Unregistered 06-27-2004, 06:15 PM I just developed a complete all-in-one function in PHP that using The Google Checksum Calculator, by Alex Stapleton, Andy Doctorow, Vijay "Cyberax" Bhatter, and a few others, (http://www.mobileread.com/forums/showpost.php?p=7769&postcount=87) and XMLize.php by Hans Anderson (http://www.hansanderson.com/php/xml/) automatically calculates the PageRank for a page. Try it at:
http://zenitram.th4y.com/pagerank
And the source code is at:
http://zenitram.th4y.com/pagerank/source.txt
Hope you like it ;)
Unregistered 06-27-2004, 07:51 PM actually your result was right for little endian.

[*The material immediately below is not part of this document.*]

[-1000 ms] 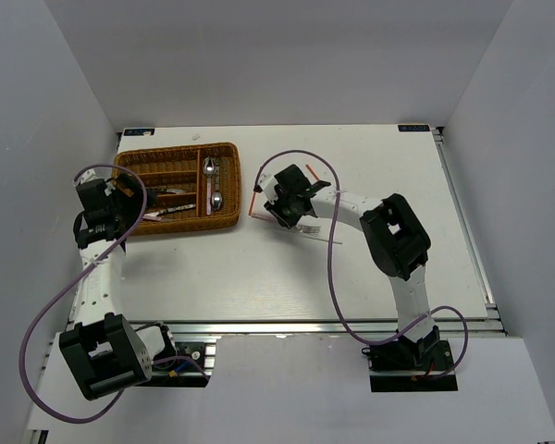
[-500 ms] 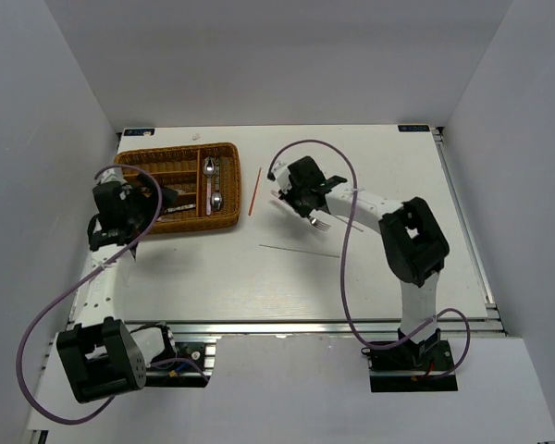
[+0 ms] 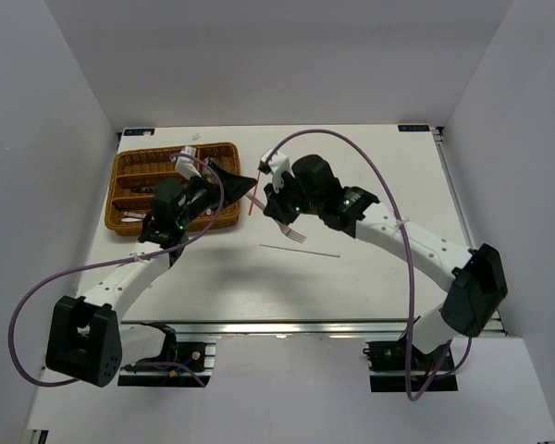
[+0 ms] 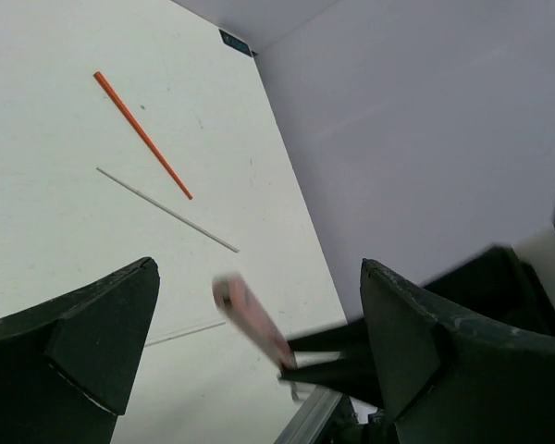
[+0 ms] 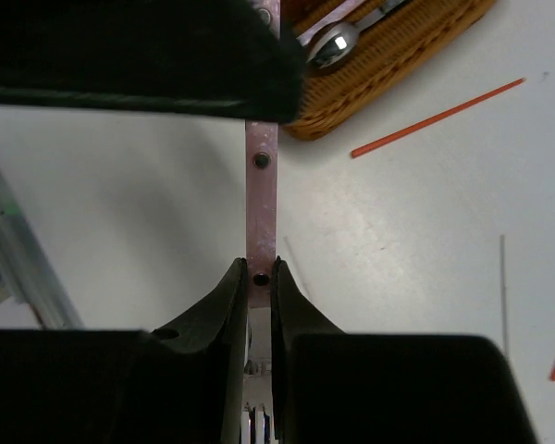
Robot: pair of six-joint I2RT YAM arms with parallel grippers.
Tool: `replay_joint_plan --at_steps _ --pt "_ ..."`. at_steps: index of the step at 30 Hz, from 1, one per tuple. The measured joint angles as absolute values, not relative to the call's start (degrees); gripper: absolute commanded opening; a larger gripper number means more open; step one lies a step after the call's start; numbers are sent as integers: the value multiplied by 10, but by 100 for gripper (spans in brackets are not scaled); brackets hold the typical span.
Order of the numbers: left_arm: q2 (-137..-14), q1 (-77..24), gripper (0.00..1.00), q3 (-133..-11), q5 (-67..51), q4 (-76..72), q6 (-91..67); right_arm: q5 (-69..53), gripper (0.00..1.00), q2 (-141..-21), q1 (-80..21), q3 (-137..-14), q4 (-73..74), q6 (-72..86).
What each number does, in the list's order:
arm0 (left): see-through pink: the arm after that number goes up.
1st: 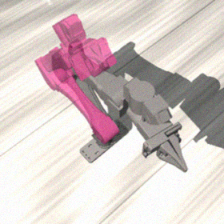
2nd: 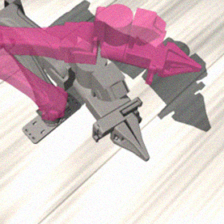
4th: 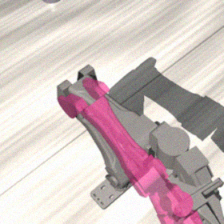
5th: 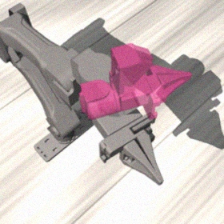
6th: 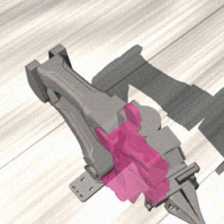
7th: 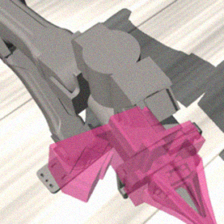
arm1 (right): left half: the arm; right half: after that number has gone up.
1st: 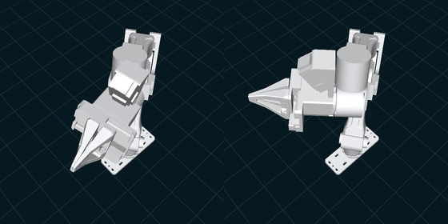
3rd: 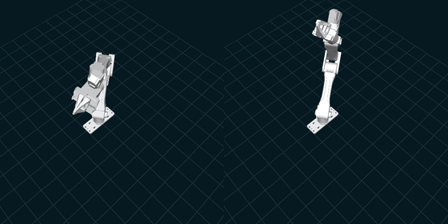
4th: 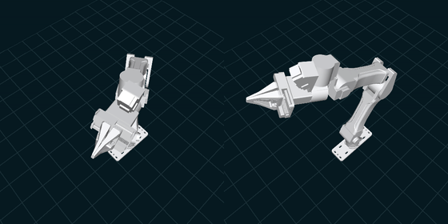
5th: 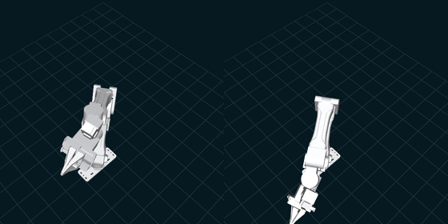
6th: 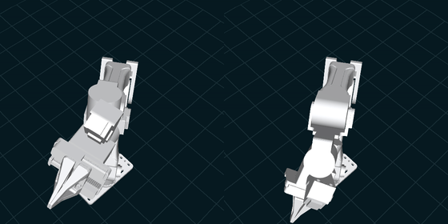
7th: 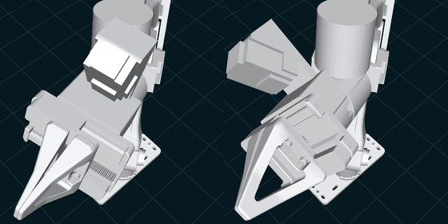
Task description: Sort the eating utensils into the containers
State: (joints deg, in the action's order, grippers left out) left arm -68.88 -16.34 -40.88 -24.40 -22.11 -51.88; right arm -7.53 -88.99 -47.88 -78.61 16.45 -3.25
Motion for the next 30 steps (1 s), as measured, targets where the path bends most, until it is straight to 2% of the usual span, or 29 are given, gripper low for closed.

you can use http://alex.vort-x.net/google/ the form there to verify ch values if you want.
Is that url supposed to be working? It doesnt for me anyway. Or do I have to put http:// infront of the url? Or maybe "link:"???
(tested it all, even urlencoded, still doesnt give correct ch)
UnknownZ 06-27-2004, 10:04 PM You need to put http://
for example if your website is www.unregistered.com , just put in http://www.unregistered.com ...it will give you correct checksum. :D
And thanks also to zenitram for the code. :D
cyberax 06-27-2004, 10:20 PM Good Work from Zenitram :cool. But you guys really do not know how much loss you have made for the guys who are charging money for this piece of code :)
- Cyberax
UnknownZ 06-27-2004, 10:29 PM They have earned a lot already. :D
Unregistered 06-28-2004, 03:23 AM Ok, I found the bugg why your page is giving wrong ch for me...
When I look at your url after it has been submitted, the value for "url" is like this:
http%3A%2F%2Fwww.example.com
BUT for me the toolbar priduces this:
http%3A%2F%2Fwww.example.com%2
For every request it puts %2 after the call... why? Is this an client thing? I got WinXP and running IE6.0, all patched and done.
=(
Unregistered 06-28-2004, 03:26 AM correction; that should be %2F, not %2
Unregistered 06-28-2004, 04:43 AM %2F is a slash, see http://www.asciitable.com/
Without a trailing slash it isn't a proper URI
Festiz 06-28-2004, 07:22 AM Alex & co's calculator:
url: http://www.example.com/
ch: 62863130722
Homelinux's calculator
url: http://www.example.com/
ch: 6540747202
Spot the huge difference?
I get different values for all domains I've tryed. Why? Wasn't your goal to create a free version of theirs?
alexstapleton 06-28-2004, 07:48 AM http://alex.vort-x.net/google/
It works.
url: http://www.example.com/
ch: 6540747202
See. Any problems your having are due to your server setup. Not the code. Post information on that and we might be able to help. PHP version, whether you modified the script or not, CPU, web server (if any.)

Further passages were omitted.